__Exercise goal__
Word for word, copy the line that contains "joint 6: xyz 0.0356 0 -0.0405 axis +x" and each line after it in the data below. Pictures stay out of the copy.

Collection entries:

* * *

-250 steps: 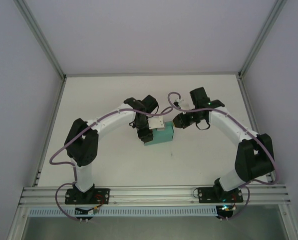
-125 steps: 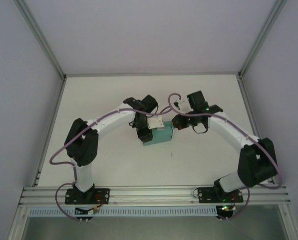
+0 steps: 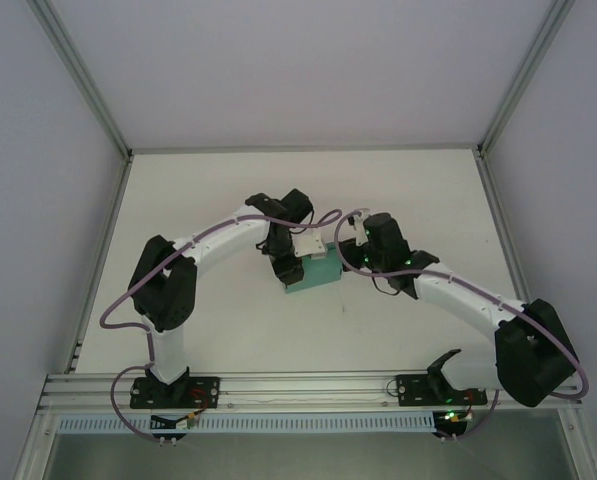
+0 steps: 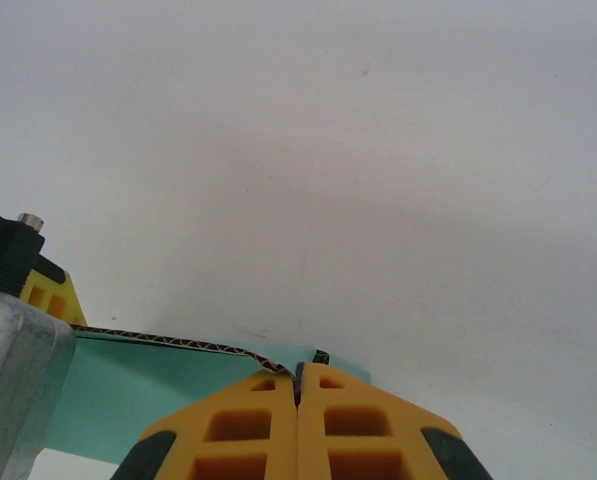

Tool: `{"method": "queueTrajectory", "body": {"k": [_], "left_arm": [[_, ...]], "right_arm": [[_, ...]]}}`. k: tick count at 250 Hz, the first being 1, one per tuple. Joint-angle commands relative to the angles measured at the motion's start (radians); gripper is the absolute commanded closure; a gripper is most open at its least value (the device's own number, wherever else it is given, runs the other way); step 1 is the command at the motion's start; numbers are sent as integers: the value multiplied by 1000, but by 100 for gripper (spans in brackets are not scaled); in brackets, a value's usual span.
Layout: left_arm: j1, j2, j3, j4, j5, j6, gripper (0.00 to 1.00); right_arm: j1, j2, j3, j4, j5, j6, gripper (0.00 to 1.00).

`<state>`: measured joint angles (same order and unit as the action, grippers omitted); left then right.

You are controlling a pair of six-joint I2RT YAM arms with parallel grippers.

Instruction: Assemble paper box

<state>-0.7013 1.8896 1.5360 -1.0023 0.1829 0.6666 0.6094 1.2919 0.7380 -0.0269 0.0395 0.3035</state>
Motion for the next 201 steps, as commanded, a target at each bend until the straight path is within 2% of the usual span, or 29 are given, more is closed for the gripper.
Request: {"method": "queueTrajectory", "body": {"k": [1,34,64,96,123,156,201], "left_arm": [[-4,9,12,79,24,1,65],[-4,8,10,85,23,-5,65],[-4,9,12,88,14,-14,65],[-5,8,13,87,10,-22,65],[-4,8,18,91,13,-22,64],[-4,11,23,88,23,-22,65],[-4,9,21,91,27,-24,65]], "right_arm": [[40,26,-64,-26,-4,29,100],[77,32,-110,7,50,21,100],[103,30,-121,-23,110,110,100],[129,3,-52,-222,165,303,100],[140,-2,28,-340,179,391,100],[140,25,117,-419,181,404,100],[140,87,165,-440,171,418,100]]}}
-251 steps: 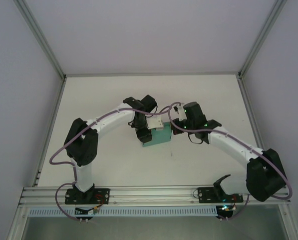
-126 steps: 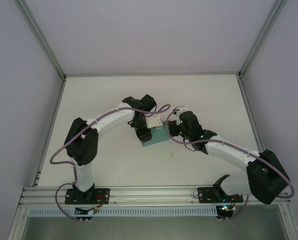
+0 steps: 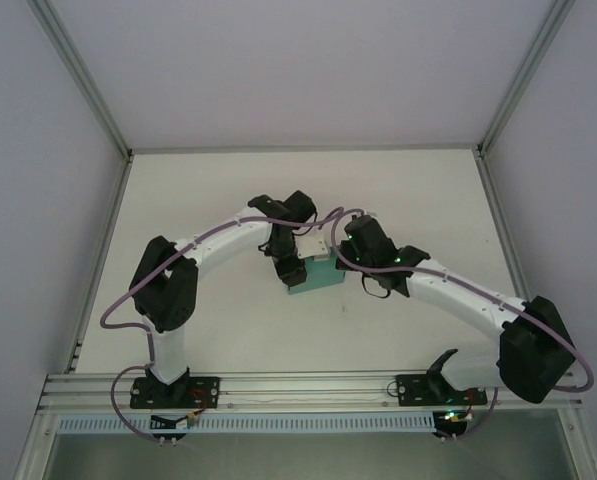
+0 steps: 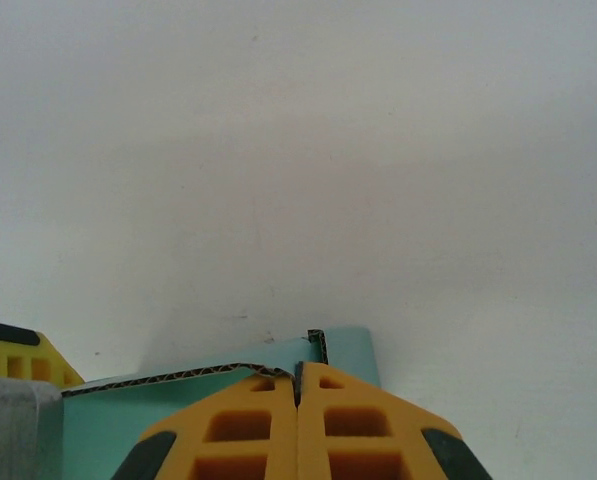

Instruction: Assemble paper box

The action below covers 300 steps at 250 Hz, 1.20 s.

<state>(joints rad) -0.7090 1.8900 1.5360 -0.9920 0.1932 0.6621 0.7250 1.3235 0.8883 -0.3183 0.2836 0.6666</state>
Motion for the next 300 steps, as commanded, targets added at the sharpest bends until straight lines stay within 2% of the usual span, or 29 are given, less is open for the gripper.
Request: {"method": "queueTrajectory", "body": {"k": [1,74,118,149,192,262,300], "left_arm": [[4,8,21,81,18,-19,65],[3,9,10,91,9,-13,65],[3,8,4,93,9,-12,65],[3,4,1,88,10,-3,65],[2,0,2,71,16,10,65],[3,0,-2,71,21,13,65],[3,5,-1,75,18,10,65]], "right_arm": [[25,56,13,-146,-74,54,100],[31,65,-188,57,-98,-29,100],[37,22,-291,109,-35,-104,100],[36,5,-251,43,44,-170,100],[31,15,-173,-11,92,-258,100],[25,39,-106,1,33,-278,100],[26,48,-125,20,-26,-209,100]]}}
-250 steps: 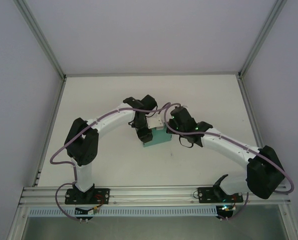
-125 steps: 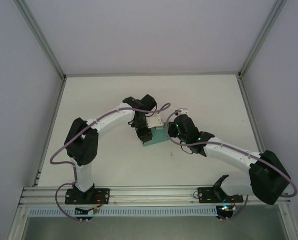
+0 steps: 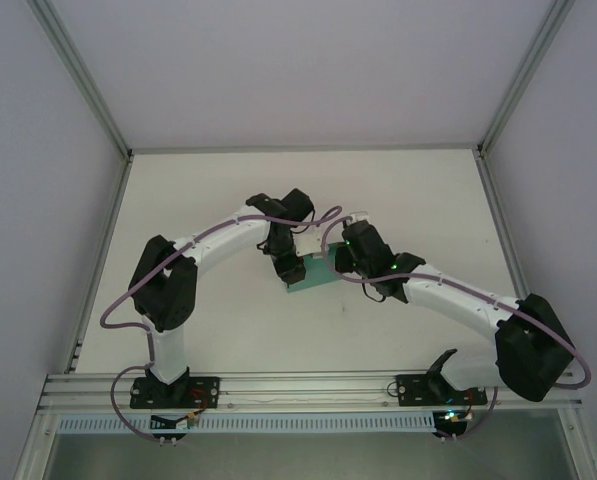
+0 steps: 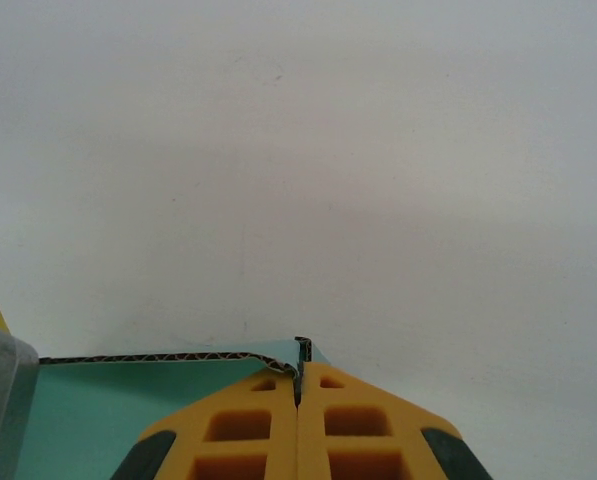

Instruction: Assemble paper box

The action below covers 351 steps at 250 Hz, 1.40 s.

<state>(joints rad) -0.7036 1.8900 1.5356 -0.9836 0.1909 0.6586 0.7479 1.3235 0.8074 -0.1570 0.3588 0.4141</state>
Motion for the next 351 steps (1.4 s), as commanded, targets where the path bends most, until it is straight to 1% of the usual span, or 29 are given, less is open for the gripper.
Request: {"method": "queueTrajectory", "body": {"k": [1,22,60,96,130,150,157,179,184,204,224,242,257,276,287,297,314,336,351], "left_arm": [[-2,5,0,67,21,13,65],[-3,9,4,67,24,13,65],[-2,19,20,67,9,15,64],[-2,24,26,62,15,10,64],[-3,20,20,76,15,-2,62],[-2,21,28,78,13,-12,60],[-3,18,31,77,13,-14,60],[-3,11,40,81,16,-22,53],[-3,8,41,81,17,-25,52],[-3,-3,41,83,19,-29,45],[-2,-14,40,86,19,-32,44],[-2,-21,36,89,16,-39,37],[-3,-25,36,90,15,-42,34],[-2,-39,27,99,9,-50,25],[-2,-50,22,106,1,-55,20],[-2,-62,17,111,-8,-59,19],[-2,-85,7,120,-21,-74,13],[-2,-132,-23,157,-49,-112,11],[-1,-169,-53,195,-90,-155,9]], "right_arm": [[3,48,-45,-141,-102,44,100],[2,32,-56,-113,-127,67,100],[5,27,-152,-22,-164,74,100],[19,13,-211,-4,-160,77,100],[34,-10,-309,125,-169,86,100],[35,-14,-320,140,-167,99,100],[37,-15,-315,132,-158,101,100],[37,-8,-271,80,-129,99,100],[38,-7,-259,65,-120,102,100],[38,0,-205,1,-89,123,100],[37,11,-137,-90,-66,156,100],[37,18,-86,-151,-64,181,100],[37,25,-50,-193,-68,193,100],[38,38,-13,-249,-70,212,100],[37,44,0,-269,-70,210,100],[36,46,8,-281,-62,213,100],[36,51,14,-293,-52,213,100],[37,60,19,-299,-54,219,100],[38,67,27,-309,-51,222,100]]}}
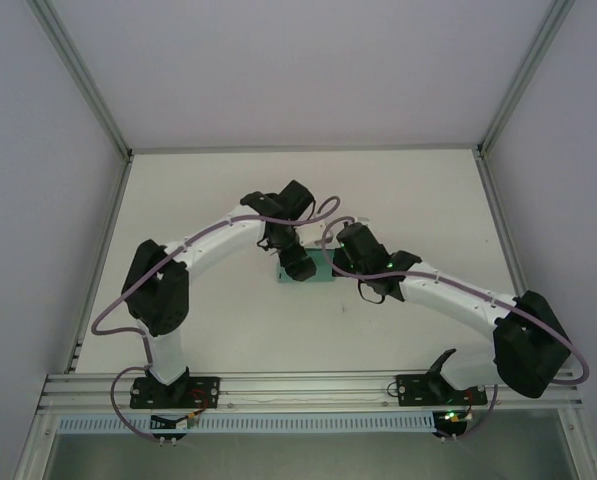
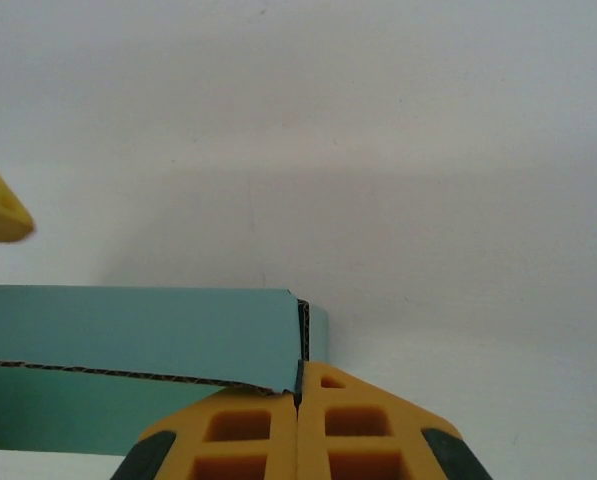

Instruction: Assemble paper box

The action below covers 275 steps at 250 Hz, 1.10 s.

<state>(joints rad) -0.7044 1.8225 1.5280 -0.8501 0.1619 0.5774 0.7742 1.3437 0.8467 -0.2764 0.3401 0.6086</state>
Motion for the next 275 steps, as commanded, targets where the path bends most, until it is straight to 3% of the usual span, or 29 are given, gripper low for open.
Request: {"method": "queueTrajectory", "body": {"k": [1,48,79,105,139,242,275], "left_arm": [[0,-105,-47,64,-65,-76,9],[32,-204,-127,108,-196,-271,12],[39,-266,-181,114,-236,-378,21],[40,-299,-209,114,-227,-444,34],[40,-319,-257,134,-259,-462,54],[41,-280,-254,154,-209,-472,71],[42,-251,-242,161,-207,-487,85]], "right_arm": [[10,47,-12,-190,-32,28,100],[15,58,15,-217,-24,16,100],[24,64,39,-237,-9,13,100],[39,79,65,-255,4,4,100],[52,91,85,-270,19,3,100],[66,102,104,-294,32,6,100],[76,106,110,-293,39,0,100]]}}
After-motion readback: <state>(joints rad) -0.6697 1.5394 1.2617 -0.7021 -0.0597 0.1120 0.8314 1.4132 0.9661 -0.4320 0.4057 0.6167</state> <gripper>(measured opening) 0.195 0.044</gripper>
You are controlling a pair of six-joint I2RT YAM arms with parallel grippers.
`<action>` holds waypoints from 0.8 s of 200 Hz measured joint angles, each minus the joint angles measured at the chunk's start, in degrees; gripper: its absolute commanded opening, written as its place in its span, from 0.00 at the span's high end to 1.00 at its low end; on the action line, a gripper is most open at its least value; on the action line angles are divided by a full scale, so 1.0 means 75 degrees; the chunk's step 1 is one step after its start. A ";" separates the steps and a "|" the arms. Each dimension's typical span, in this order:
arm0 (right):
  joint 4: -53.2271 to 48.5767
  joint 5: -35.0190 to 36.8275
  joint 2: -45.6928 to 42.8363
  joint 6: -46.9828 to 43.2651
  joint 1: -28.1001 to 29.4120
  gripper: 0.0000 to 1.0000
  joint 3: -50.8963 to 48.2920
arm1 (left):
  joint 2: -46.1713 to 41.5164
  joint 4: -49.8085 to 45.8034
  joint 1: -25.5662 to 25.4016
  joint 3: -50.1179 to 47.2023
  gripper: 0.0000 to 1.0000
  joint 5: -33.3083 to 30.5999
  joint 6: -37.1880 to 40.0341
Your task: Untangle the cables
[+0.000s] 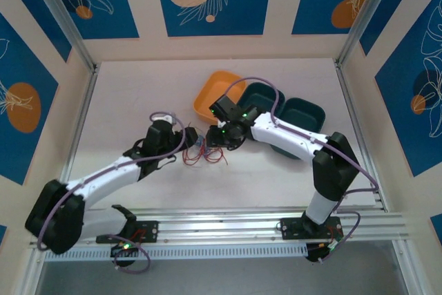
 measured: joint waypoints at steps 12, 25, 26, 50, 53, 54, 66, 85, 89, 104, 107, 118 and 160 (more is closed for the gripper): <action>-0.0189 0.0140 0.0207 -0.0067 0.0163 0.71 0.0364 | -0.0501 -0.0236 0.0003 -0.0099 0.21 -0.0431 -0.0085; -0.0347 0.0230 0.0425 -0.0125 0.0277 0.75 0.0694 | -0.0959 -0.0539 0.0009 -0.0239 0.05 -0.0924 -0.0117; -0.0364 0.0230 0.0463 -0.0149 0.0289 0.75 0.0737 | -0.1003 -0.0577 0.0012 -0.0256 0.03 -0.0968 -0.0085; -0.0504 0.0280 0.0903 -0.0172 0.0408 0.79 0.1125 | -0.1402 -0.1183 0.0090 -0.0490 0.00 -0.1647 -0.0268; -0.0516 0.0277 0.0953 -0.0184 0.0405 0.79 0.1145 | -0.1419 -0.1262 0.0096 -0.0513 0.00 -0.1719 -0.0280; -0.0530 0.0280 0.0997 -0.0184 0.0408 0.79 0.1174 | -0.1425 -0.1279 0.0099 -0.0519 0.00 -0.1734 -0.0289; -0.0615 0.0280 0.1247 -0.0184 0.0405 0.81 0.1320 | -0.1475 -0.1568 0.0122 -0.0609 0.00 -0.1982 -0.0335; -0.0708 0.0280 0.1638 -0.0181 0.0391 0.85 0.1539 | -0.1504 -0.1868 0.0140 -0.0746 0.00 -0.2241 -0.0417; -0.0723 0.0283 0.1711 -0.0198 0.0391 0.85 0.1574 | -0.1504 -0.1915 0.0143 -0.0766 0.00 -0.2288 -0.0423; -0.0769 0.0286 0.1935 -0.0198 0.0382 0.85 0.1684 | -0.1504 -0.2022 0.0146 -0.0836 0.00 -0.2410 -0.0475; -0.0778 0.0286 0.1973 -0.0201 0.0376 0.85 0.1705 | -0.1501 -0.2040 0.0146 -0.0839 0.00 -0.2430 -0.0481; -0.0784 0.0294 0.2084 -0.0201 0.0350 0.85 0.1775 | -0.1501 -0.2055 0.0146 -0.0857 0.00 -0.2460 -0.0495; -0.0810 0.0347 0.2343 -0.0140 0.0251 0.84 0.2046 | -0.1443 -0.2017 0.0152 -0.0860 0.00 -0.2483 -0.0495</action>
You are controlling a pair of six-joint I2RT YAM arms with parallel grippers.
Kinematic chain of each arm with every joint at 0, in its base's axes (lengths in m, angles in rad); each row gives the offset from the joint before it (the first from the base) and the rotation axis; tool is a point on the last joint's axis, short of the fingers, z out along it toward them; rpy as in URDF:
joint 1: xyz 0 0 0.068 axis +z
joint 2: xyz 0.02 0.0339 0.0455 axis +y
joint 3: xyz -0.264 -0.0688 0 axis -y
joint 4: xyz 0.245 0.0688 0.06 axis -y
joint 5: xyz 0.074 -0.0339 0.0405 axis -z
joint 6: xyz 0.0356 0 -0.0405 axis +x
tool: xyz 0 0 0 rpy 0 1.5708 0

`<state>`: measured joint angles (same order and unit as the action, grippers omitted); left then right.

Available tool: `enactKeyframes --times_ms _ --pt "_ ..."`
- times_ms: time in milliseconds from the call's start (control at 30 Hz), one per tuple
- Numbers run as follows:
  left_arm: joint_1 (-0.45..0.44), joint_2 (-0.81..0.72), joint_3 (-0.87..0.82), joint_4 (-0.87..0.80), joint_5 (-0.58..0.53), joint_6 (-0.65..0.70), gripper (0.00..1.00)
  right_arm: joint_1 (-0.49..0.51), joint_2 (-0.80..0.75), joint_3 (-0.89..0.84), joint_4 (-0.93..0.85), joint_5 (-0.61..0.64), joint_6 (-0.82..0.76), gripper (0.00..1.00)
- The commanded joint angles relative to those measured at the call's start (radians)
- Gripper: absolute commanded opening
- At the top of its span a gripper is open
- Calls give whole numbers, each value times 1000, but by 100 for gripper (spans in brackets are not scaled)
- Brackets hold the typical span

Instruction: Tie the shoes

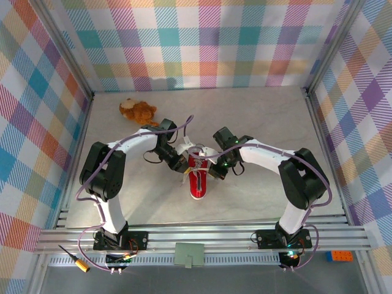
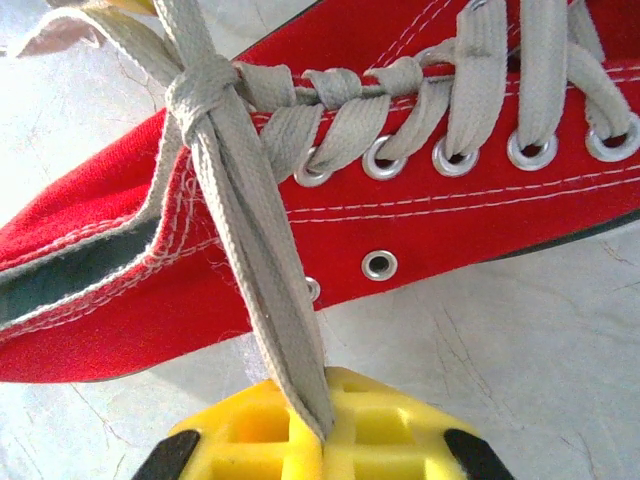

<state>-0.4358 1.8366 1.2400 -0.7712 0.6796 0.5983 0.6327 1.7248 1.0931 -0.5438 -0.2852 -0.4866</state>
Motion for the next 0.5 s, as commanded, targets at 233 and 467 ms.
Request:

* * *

__Solved problem__
joint 6: xyz 0.0356 0 -0.0405 axis +x
tool: xyz 0 0 0 rpy 0 1.5708 0

`<state>`: measured joint angles (same order and unit as the action, grippers omitted); left then right.

Available tool: `enactKeyframes --times_ms _ --pt "_ ..."`
- times_ms: time in milliseconds from the call's start (control at 30 Hz), one per tuple
- Numbers run as follows:
  left_arm: joint_1 (-0.45..0.44), joint_2 (-0.81..0.72), joint_3 (-0.87..0.82), joint_4 (-0.87..0.80), joint_5 (-0.58..0.53), joint_6 (-0.65..0.70), gripper (0.00..1.00)
  right_arm: joint_1 (-0.49..0.51), joint_2 (-0.80..0.75), joint_3 (-0.89..0.84), joint_4 (-0.93..0.85), joint_5 (-0.61..0.64), joint_6 (-0.82..0.76), gripper (0.00..1.00)
- The commanded joint angles relative to those measured at the call's start (radians)
- Gripper: absolute commanded opening
- At the top of its span a gripper is open
- Calls give whole numbers, each value times 1000, but by 100 for gripper (spans in brackets are not scaled)
- Brackets hold the typical span

Instruction: Tie the shoes


<state>-0.4358 1.8366 1.2400 -0.7712 0.6796 0.5983 0.6327 1.7248 1.0931 -0.5438 -0.2852 -0.4866</state>
Motion for the next 0.5 s, as commanded, targets at 233 and 467 ms.
Request:

The response to this exercise is now finished.